### Information supplied
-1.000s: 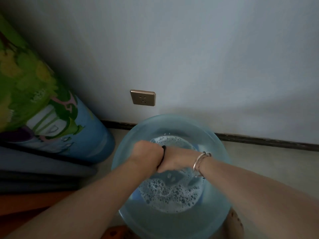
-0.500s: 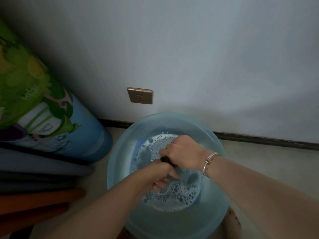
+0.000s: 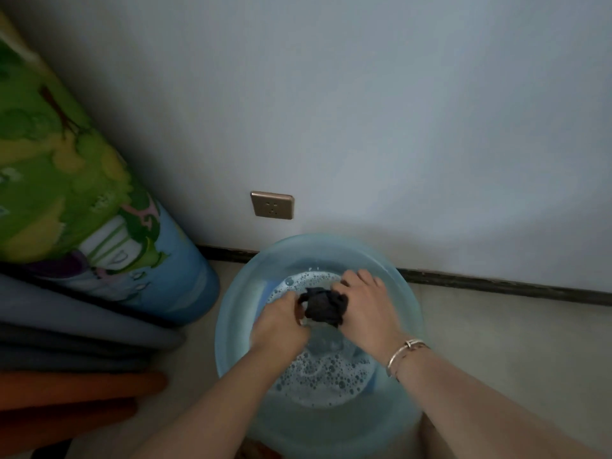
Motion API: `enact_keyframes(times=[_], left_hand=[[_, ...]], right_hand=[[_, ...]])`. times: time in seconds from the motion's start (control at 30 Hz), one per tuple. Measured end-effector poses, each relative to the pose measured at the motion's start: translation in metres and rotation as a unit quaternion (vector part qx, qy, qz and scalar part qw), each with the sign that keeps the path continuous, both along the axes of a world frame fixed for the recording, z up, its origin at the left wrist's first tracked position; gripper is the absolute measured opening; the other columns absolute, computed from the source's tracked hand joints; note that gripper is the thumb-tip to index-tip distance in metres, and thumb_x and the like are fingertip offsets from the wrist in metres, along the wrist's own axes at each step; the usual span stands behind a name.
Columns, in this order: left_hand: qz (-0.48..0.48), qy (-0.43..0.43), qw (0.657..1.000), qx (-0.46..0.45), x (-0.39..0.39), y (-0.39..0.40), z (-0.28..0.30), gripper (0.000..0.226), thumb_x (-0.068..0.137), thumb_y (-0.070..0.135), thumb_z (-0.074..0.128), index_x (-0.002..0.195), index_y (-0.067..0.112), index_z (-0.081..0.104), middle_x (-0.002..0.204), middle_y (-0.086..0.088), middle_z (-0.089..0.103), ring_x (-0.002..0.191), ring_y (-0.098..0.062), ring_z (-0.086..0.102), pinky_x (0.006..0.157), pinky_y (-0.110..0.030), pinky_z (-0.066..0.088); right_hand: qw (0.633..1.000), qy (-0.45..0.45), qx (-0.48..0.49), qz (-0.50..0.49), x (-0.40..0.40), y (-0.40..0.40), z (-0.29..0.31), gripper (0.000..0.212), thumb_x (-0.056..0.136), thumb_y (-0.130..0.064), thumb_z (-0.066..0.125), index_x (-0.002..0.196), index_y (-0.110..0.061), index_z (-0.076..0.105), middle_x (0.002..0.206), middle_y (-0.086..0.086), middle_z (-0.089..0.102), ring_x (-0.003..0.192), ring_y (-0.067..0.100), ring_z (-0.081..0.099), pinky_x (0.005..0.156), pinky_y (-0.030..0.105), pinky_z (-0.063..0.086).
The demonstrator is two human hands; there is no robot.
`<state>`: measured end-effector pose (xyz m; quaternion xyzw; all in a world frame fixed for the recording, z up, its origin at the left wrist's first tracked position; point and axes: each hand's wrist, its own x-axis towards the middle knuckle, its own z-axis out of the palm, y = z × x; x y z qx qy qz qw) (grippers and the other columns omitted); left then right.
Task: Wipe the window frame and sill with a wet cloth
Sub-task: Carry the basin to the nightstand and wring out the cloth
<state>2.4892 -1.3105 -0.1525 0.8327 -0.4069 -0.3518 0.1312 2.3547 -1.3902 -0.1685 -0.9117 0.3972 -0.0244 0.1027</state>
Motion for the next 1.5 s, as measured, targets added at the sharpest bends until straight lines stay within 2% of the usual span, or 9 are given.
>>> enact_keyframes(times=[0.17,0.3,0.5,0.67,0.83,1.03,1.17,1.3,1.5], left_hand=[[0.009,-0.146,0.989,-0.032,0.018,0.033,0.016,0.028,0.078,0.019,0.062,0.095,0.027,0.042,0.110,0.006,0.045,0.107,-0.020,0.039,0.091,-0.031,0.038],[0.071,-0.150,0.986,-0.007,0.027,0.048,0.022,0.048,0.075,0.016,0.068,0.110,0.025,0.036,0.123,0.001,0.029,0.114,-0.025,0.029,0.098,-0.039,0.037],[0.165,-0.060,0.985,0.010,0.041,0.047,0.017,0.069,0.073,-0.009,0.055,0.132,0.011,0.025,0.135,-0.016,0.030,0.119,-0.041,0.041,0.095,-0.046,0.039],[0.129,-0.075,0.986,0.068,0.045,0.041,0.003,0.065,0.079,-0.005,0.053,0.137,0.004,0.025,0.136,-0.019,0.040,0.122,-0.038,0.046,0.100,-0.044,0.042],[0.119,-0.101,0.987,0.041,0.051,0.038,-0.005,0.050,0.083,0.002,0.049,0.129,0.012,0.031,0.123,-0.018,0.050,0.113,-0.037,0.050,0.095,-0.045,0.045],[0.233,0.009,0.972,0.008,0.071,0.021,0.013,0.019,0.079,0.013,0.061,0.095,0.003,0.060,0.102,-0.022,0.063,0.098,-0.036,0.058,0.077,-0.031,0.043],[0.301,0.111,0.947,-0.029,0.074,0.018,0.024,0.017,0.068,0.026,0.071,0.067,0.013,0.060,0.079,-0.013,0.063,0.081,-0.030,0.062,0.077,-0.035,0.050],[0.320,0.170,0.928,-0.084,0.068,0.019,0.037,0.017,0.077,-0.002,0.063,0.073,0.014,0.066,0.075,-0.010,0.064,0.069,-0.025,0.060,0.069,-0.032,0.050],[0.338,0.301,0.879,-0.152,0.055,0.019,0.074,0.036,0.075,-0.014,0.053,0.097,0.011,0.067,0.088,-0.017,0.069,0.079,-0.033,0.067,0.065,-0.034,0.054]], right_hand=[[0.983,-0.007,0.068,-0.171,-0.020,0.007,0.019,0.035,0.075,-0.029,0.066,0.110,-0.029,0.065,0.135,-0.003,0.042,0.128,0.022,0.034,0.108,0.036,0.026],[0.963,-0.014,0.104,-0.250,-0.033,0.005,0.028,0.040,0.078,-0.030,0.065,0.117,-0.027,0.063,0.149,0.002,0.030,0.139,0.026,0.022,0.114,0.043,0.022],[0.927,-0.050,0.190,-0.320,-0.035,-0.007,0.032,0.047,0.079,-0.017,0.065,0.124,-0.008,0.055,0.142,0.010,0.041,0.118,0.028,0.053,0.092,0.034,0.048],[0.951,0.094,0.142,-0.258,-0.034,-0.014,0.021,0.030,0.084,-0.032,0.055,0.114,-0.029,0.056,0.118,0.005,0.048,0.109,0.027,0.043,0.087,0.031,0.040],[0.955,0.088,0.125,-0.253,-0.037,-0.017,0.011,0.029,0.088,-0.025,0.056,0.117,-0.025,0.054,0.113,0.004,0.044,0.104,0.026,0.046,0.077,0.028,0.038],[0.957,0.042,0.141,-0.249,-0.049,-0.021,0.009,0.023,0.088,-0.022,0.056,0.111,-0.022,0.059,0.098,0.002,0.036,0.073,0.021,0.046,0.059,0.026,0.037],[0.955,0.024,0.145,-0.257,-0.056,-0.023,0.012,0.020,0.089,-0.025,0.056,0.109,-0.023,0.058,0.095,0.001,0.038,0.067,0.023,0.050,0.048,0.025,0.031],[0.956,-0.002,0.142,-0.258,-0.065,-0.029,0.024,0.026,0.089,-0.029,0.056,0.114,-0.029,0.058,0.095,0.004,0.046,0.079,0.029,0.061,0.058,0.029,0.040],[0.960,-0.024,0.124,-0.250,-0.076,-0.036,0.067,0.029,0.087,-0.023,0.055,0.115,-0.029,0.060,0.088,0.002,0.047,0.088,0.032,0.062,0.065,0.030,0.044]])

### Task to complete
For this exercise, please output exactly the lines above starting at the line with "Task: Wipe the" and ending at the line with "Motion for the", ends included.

### Exercise solution
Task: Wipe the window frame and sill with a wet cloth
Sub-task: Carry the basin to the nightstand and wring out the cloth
<state>2.4892 -1.3105 -0.1525 0.8327 -0.4069 -0.3518 0.1312 2.3547 -1.3902 -0.1685 -0.9117 0.3972 -0.0244 0.1027</state>
Motion for the next 1.5 s, as measured, targets added at the sharpest bends until straight lines stay within 2% of the usual span, or 9 are given.

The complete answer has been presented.